Ardan memutar mata. “Aku belum pesan apa-apa. Kau terlalu banyak bicara.”
Bayangan itu semakin dekat, dan kali ini, ia mulai berbentuk lebih nyata. Namun, alih-alih menyerang, ia malah mengambil kertas pesanan Ardan, membaca nama yang salah, dan tertawa terbahak-bahak.
“Kau serius? Har... Dan?
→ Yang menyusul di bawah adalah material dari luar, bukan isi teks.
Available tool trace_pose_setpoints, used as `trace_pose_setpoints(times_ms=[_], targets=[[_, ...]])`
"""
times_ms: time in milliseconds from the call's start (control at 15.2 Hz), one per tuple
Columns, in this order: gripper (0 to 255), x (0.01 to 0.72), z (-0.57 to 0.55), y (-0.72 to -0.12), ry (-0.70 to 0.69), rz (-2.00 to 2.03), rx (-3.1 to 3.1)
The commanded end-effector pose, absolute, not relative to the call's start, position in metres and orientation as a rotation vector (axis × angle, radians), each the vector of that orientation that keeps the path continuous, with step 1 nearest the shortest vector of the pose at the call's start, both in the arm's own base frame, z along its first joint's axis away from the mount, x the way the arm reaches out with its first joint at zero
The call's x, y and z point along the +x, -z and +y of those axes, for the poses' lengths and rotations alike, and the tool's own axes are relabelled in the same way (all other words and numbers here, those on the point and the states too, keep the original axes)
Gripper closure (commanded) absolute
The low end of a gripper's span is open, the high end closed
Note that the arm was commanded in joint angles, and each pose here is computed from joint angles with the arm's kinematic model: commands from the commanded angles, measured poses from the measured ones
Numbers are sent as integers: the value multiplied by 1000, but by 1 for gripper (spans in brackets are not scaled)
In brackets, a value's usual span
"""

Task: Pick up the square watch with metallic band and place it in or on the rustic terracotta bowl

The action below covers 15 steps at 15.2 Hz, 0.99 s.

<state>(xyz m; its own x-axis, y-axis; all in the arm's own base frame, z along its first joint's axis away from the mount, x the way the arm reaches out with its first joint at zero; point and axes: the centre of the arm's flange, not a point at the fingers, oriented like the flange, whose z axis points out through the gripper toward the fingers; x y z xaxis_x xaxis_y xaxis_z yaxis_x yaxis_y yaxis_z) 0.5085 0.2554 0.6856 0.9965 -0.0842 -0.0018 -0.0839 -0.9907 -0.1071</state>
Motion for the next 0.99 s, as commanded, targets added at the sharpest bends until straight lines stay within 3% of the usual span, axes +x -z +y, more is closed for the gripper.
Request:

Ini lebih lucu dari yang aku bayangkan!” katanya sambil menghilang begitu saja.
Ardan menatap OS-7 dengan ekspresi datar. “Ini benar-benar konyol.”
“Hei, aku bilang tantangannya akan menarik, bukan?” OS-7 mengangkat bahu. “Lagian, kau butuh sedikit hiburan setelah semua horor dan tragedi yang kau alami, bukan?”
Ardan menghela napas panjang. Meskipun ia merasa tantangan ini tidak masuk akal, ia tidak bisa menyangkal bahwa suasana hatinya sedikit lebih ringan.
“Baiklah,” katanya. “Apa yang harus kulakukan selanjutnya?”
OS-7 tersenyum. “Kau tinggal menyelesaikan kopimu... kalau kau bisa mendapatkannya dari barista itu.”
Dengan tawa kecil, Ardan kembali ke meja kasir, bersiap untuk melanjutkan ujiannya yang penuh kejutan aneh dan absurd.